Public Health Agency

Basic Principles


Infection prevention and control is the application of microbiology in clinical practice. Infection can be caused by bacteria, fungi, viruses or prions and can affect almost all body systems.

Not all infections are transmissible but some, such as Clostridium difficile, influenza and norovirus have the potential to spread from one patient to another. This has significant implications for healthcare organisations, facilities or nursing homes. Understanding how infections occur and how different micro-organisms spread is crucial to preventing infection.

Infection prevention and control is everyone’s responsibility and all healthcare workers have an important role to play. Healthcare-associated infections (HCAIs) can occur in any healthcare setting. While the specific risks may differ, the basic principles of infection prevention and control apply regardless of the setting. Although infections can spread easily, controlling the risk is relatively straightforward and simple measures can be effective. 

It is important that all members of staff have a clear understanding of their role in preventing the spread of infection. Staff should be familiar with the policies/guidelines and procedures that are in place to prevent and control infection and receive appropriate training and supervision. Records of Infection prevention & control training should be kept and used for updating and refresher courses should be considered. Courses should be mandatory and all staff, including nursing and medical staff, should attend.

The chain of infection

The process of infection can be represented as a chain, along which microorganisms are passed from a source to a vulnerable person.

Breaking a link at any point in the chain will control the risk of infection by preventing the onward transmission of microorganisms.

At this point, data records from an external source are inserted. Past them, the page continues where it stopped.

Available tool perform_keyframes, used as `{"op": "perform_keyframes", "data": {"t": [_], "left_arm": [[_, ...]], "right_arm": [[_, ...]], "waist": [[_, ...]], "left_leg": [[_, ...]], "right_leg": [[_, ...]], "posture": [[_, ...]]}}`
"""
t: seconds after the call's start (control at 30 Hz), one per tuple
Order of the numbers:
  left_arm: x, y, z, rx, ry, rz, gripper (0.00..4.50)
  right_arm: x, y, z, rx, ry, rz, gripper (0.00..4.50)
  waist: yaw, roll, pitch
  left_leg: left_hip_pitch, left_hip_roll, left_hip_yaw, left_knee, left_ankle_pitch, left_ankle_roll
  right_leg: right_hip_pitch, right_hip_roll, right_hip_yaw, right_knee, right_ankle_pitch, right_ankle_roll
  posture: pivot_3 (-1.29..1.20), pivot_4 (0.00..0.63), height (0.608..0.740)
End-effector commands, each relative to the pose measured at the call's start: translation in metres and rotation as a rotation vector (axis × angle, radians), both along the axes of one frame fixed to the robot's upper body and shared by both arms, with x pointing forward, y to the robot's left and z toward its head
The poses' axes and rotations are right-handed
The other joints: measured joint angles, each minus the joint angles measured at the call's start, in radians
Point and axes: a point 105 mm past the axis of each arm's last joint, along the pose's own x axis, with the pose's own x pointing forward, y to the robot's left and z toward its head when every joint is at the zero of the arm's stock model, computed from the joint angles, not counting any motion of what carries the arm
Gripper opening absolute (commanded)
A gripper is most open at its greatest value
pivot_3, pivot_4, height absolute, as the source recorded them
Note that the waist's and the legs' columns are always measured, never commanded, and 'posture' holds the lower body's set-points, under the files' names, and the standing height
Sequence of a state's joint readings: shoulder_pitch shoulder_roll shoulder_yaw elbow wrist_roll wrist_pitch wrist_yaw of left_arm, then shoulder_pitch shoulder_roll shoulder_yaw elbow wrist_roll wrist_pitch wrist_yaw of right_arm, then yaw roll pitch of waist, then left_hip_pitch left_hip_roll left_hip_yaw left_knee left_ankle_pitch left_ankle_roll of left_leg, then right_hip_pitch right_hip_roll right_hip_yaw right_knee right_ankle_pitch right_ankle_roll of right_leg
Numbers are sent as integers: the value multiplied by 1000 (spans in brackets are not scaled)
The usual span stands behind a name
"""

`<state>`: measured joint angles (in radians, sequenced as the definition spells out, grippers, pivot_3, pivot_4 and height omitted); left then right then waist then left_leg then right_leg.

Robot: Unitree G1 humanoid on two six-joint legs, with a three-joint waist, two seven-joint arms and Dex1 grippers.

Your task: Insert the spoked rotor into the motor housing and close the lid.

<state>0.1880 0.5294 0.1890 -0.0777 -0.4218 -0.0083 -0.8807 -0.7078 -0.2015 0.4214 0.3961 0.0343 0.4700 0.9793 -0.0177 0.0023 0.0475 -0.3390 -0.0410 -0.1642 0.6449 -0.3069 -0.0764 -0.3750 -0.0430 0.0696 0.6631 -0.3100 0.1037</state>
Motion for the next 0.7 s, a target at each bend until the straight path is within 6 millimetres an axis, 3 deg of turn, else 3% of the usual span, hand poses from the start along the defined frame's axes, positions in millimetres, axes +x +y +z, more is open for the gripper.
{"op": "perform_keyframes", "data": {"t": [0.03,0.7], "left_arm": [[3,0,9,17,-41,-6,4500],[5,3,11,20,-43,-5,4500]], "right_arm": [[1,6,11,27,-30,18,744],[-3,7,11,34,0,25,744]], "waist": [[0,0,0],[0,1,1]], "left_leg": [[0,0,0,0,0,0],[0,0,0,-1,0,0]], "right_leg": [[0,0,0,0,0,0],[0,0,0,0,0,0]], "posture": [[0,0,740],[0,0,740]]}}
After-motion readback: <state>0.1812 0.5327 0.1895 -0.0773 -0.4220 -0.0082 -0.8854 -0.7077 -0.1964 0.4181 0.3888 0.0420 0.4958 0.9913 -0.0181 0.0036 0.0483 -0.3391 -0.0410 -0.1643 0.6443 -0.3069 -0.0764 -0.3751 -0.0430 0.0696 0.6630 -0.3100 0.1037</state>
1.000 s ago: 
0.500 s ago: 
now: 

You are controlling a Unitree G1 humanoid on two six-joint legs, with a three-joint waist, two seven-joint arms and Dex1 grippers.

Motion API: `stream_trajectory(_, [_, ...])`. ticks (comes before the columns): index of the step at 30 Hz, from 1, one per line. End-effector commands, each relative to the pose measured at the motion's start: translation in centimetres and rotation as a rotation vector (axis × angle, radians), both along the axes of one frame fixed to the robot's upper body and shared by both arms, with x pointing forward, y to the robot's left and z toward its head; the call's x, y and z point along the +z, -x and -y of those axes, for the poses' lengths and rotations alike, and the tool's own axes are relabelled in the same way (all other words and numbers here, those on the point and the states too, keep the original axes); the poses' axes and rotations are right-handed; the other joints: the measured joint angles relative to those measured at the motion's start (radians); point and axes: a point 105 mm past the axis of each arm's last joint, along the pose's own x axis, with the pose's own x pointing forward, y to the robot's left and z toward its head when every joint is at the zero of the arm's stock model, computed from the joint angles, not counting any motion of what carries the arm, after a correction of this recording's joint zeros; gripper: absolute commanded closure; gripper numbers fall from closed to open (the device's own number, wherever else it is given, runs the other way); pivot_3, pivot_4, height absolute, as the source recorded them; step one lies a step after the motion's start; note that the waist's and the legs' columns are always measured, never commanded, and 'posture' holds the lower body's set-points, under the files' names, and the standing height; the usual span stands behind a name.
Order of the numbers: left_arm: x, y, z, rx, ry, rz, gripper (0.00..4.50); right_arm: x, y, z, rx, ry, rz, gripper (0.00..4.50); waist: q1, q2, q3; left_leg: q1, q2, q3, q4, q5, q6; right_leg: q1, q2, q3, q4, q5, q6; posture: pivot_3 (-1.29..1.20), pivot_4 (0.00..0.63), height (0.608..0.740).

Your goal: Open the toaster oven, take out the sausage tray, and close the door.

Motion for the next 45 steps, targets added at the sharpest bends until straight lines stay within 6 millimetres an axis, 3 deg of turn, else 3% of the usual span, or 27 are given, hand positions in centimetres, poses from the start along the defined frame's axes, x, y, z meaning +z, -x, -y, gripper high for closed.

Opportunities to break the chain of infection

Transmission may be interrupted when:

  • The infectious agent is eliminated, inactivated or cannot survive in the reservoir (E.g. rapid identification and management of organisms, cleaning and disinfecting of the environment)
  • The portal of exit is managed through good infection prevention and control practices (E.g. Hand Hygiene, appropriate use of PPE, safe packaging and disposal of waste)
  • Transmission does not occur due to good infection prevention and control practices (E.g. Hand Hygiene, isolation of infected patients, air flow control where appropriate)
  • The portal of entry is protected (E.g. Aseptic non-touch technique, safe catheter care, wound care)
  • Reducing the susceptibility of patients receiving healthcare (E.g. Treatment of underlying disease, recognising high risk patients)

The difference between Colonisation and Infection


Colonisation is when microorganisms, including those that are pathogenic, are present at a body site (E.g. on the skin, mouth, intestines or airway) but are doing no harm and are not causing symptoms of infection. The person colonised is also called ‘a carrier’. For example, the skin is normally colonised by coagulase negative Staphylococci and can also be colonised by pathogenic Staphylococcus aureus. Colonisation occurs in some 30% of the population and whilst the microorganisms cause no harm if they remain on the skin, if transferred to another site e.g. a wound, or another person it can cause an infection.     


Infection is the process where an infectious agent (microorganism) invades and multiplies in the body tissues of the host resulting in the person developing clinical signs and symptoms of infection (E.g. Increased temperature, rigors, rash).   

Healthcare Associated Infection

Healthcare associated infections (HCAI’s) are infections that develop in a patient, as a direct result of receiving healthcare, either in hospital or in a community setting. The most commonly reported HCAI’s are urinary tract infections, wound infections and infections that cause vomiting and/or diarrhoea.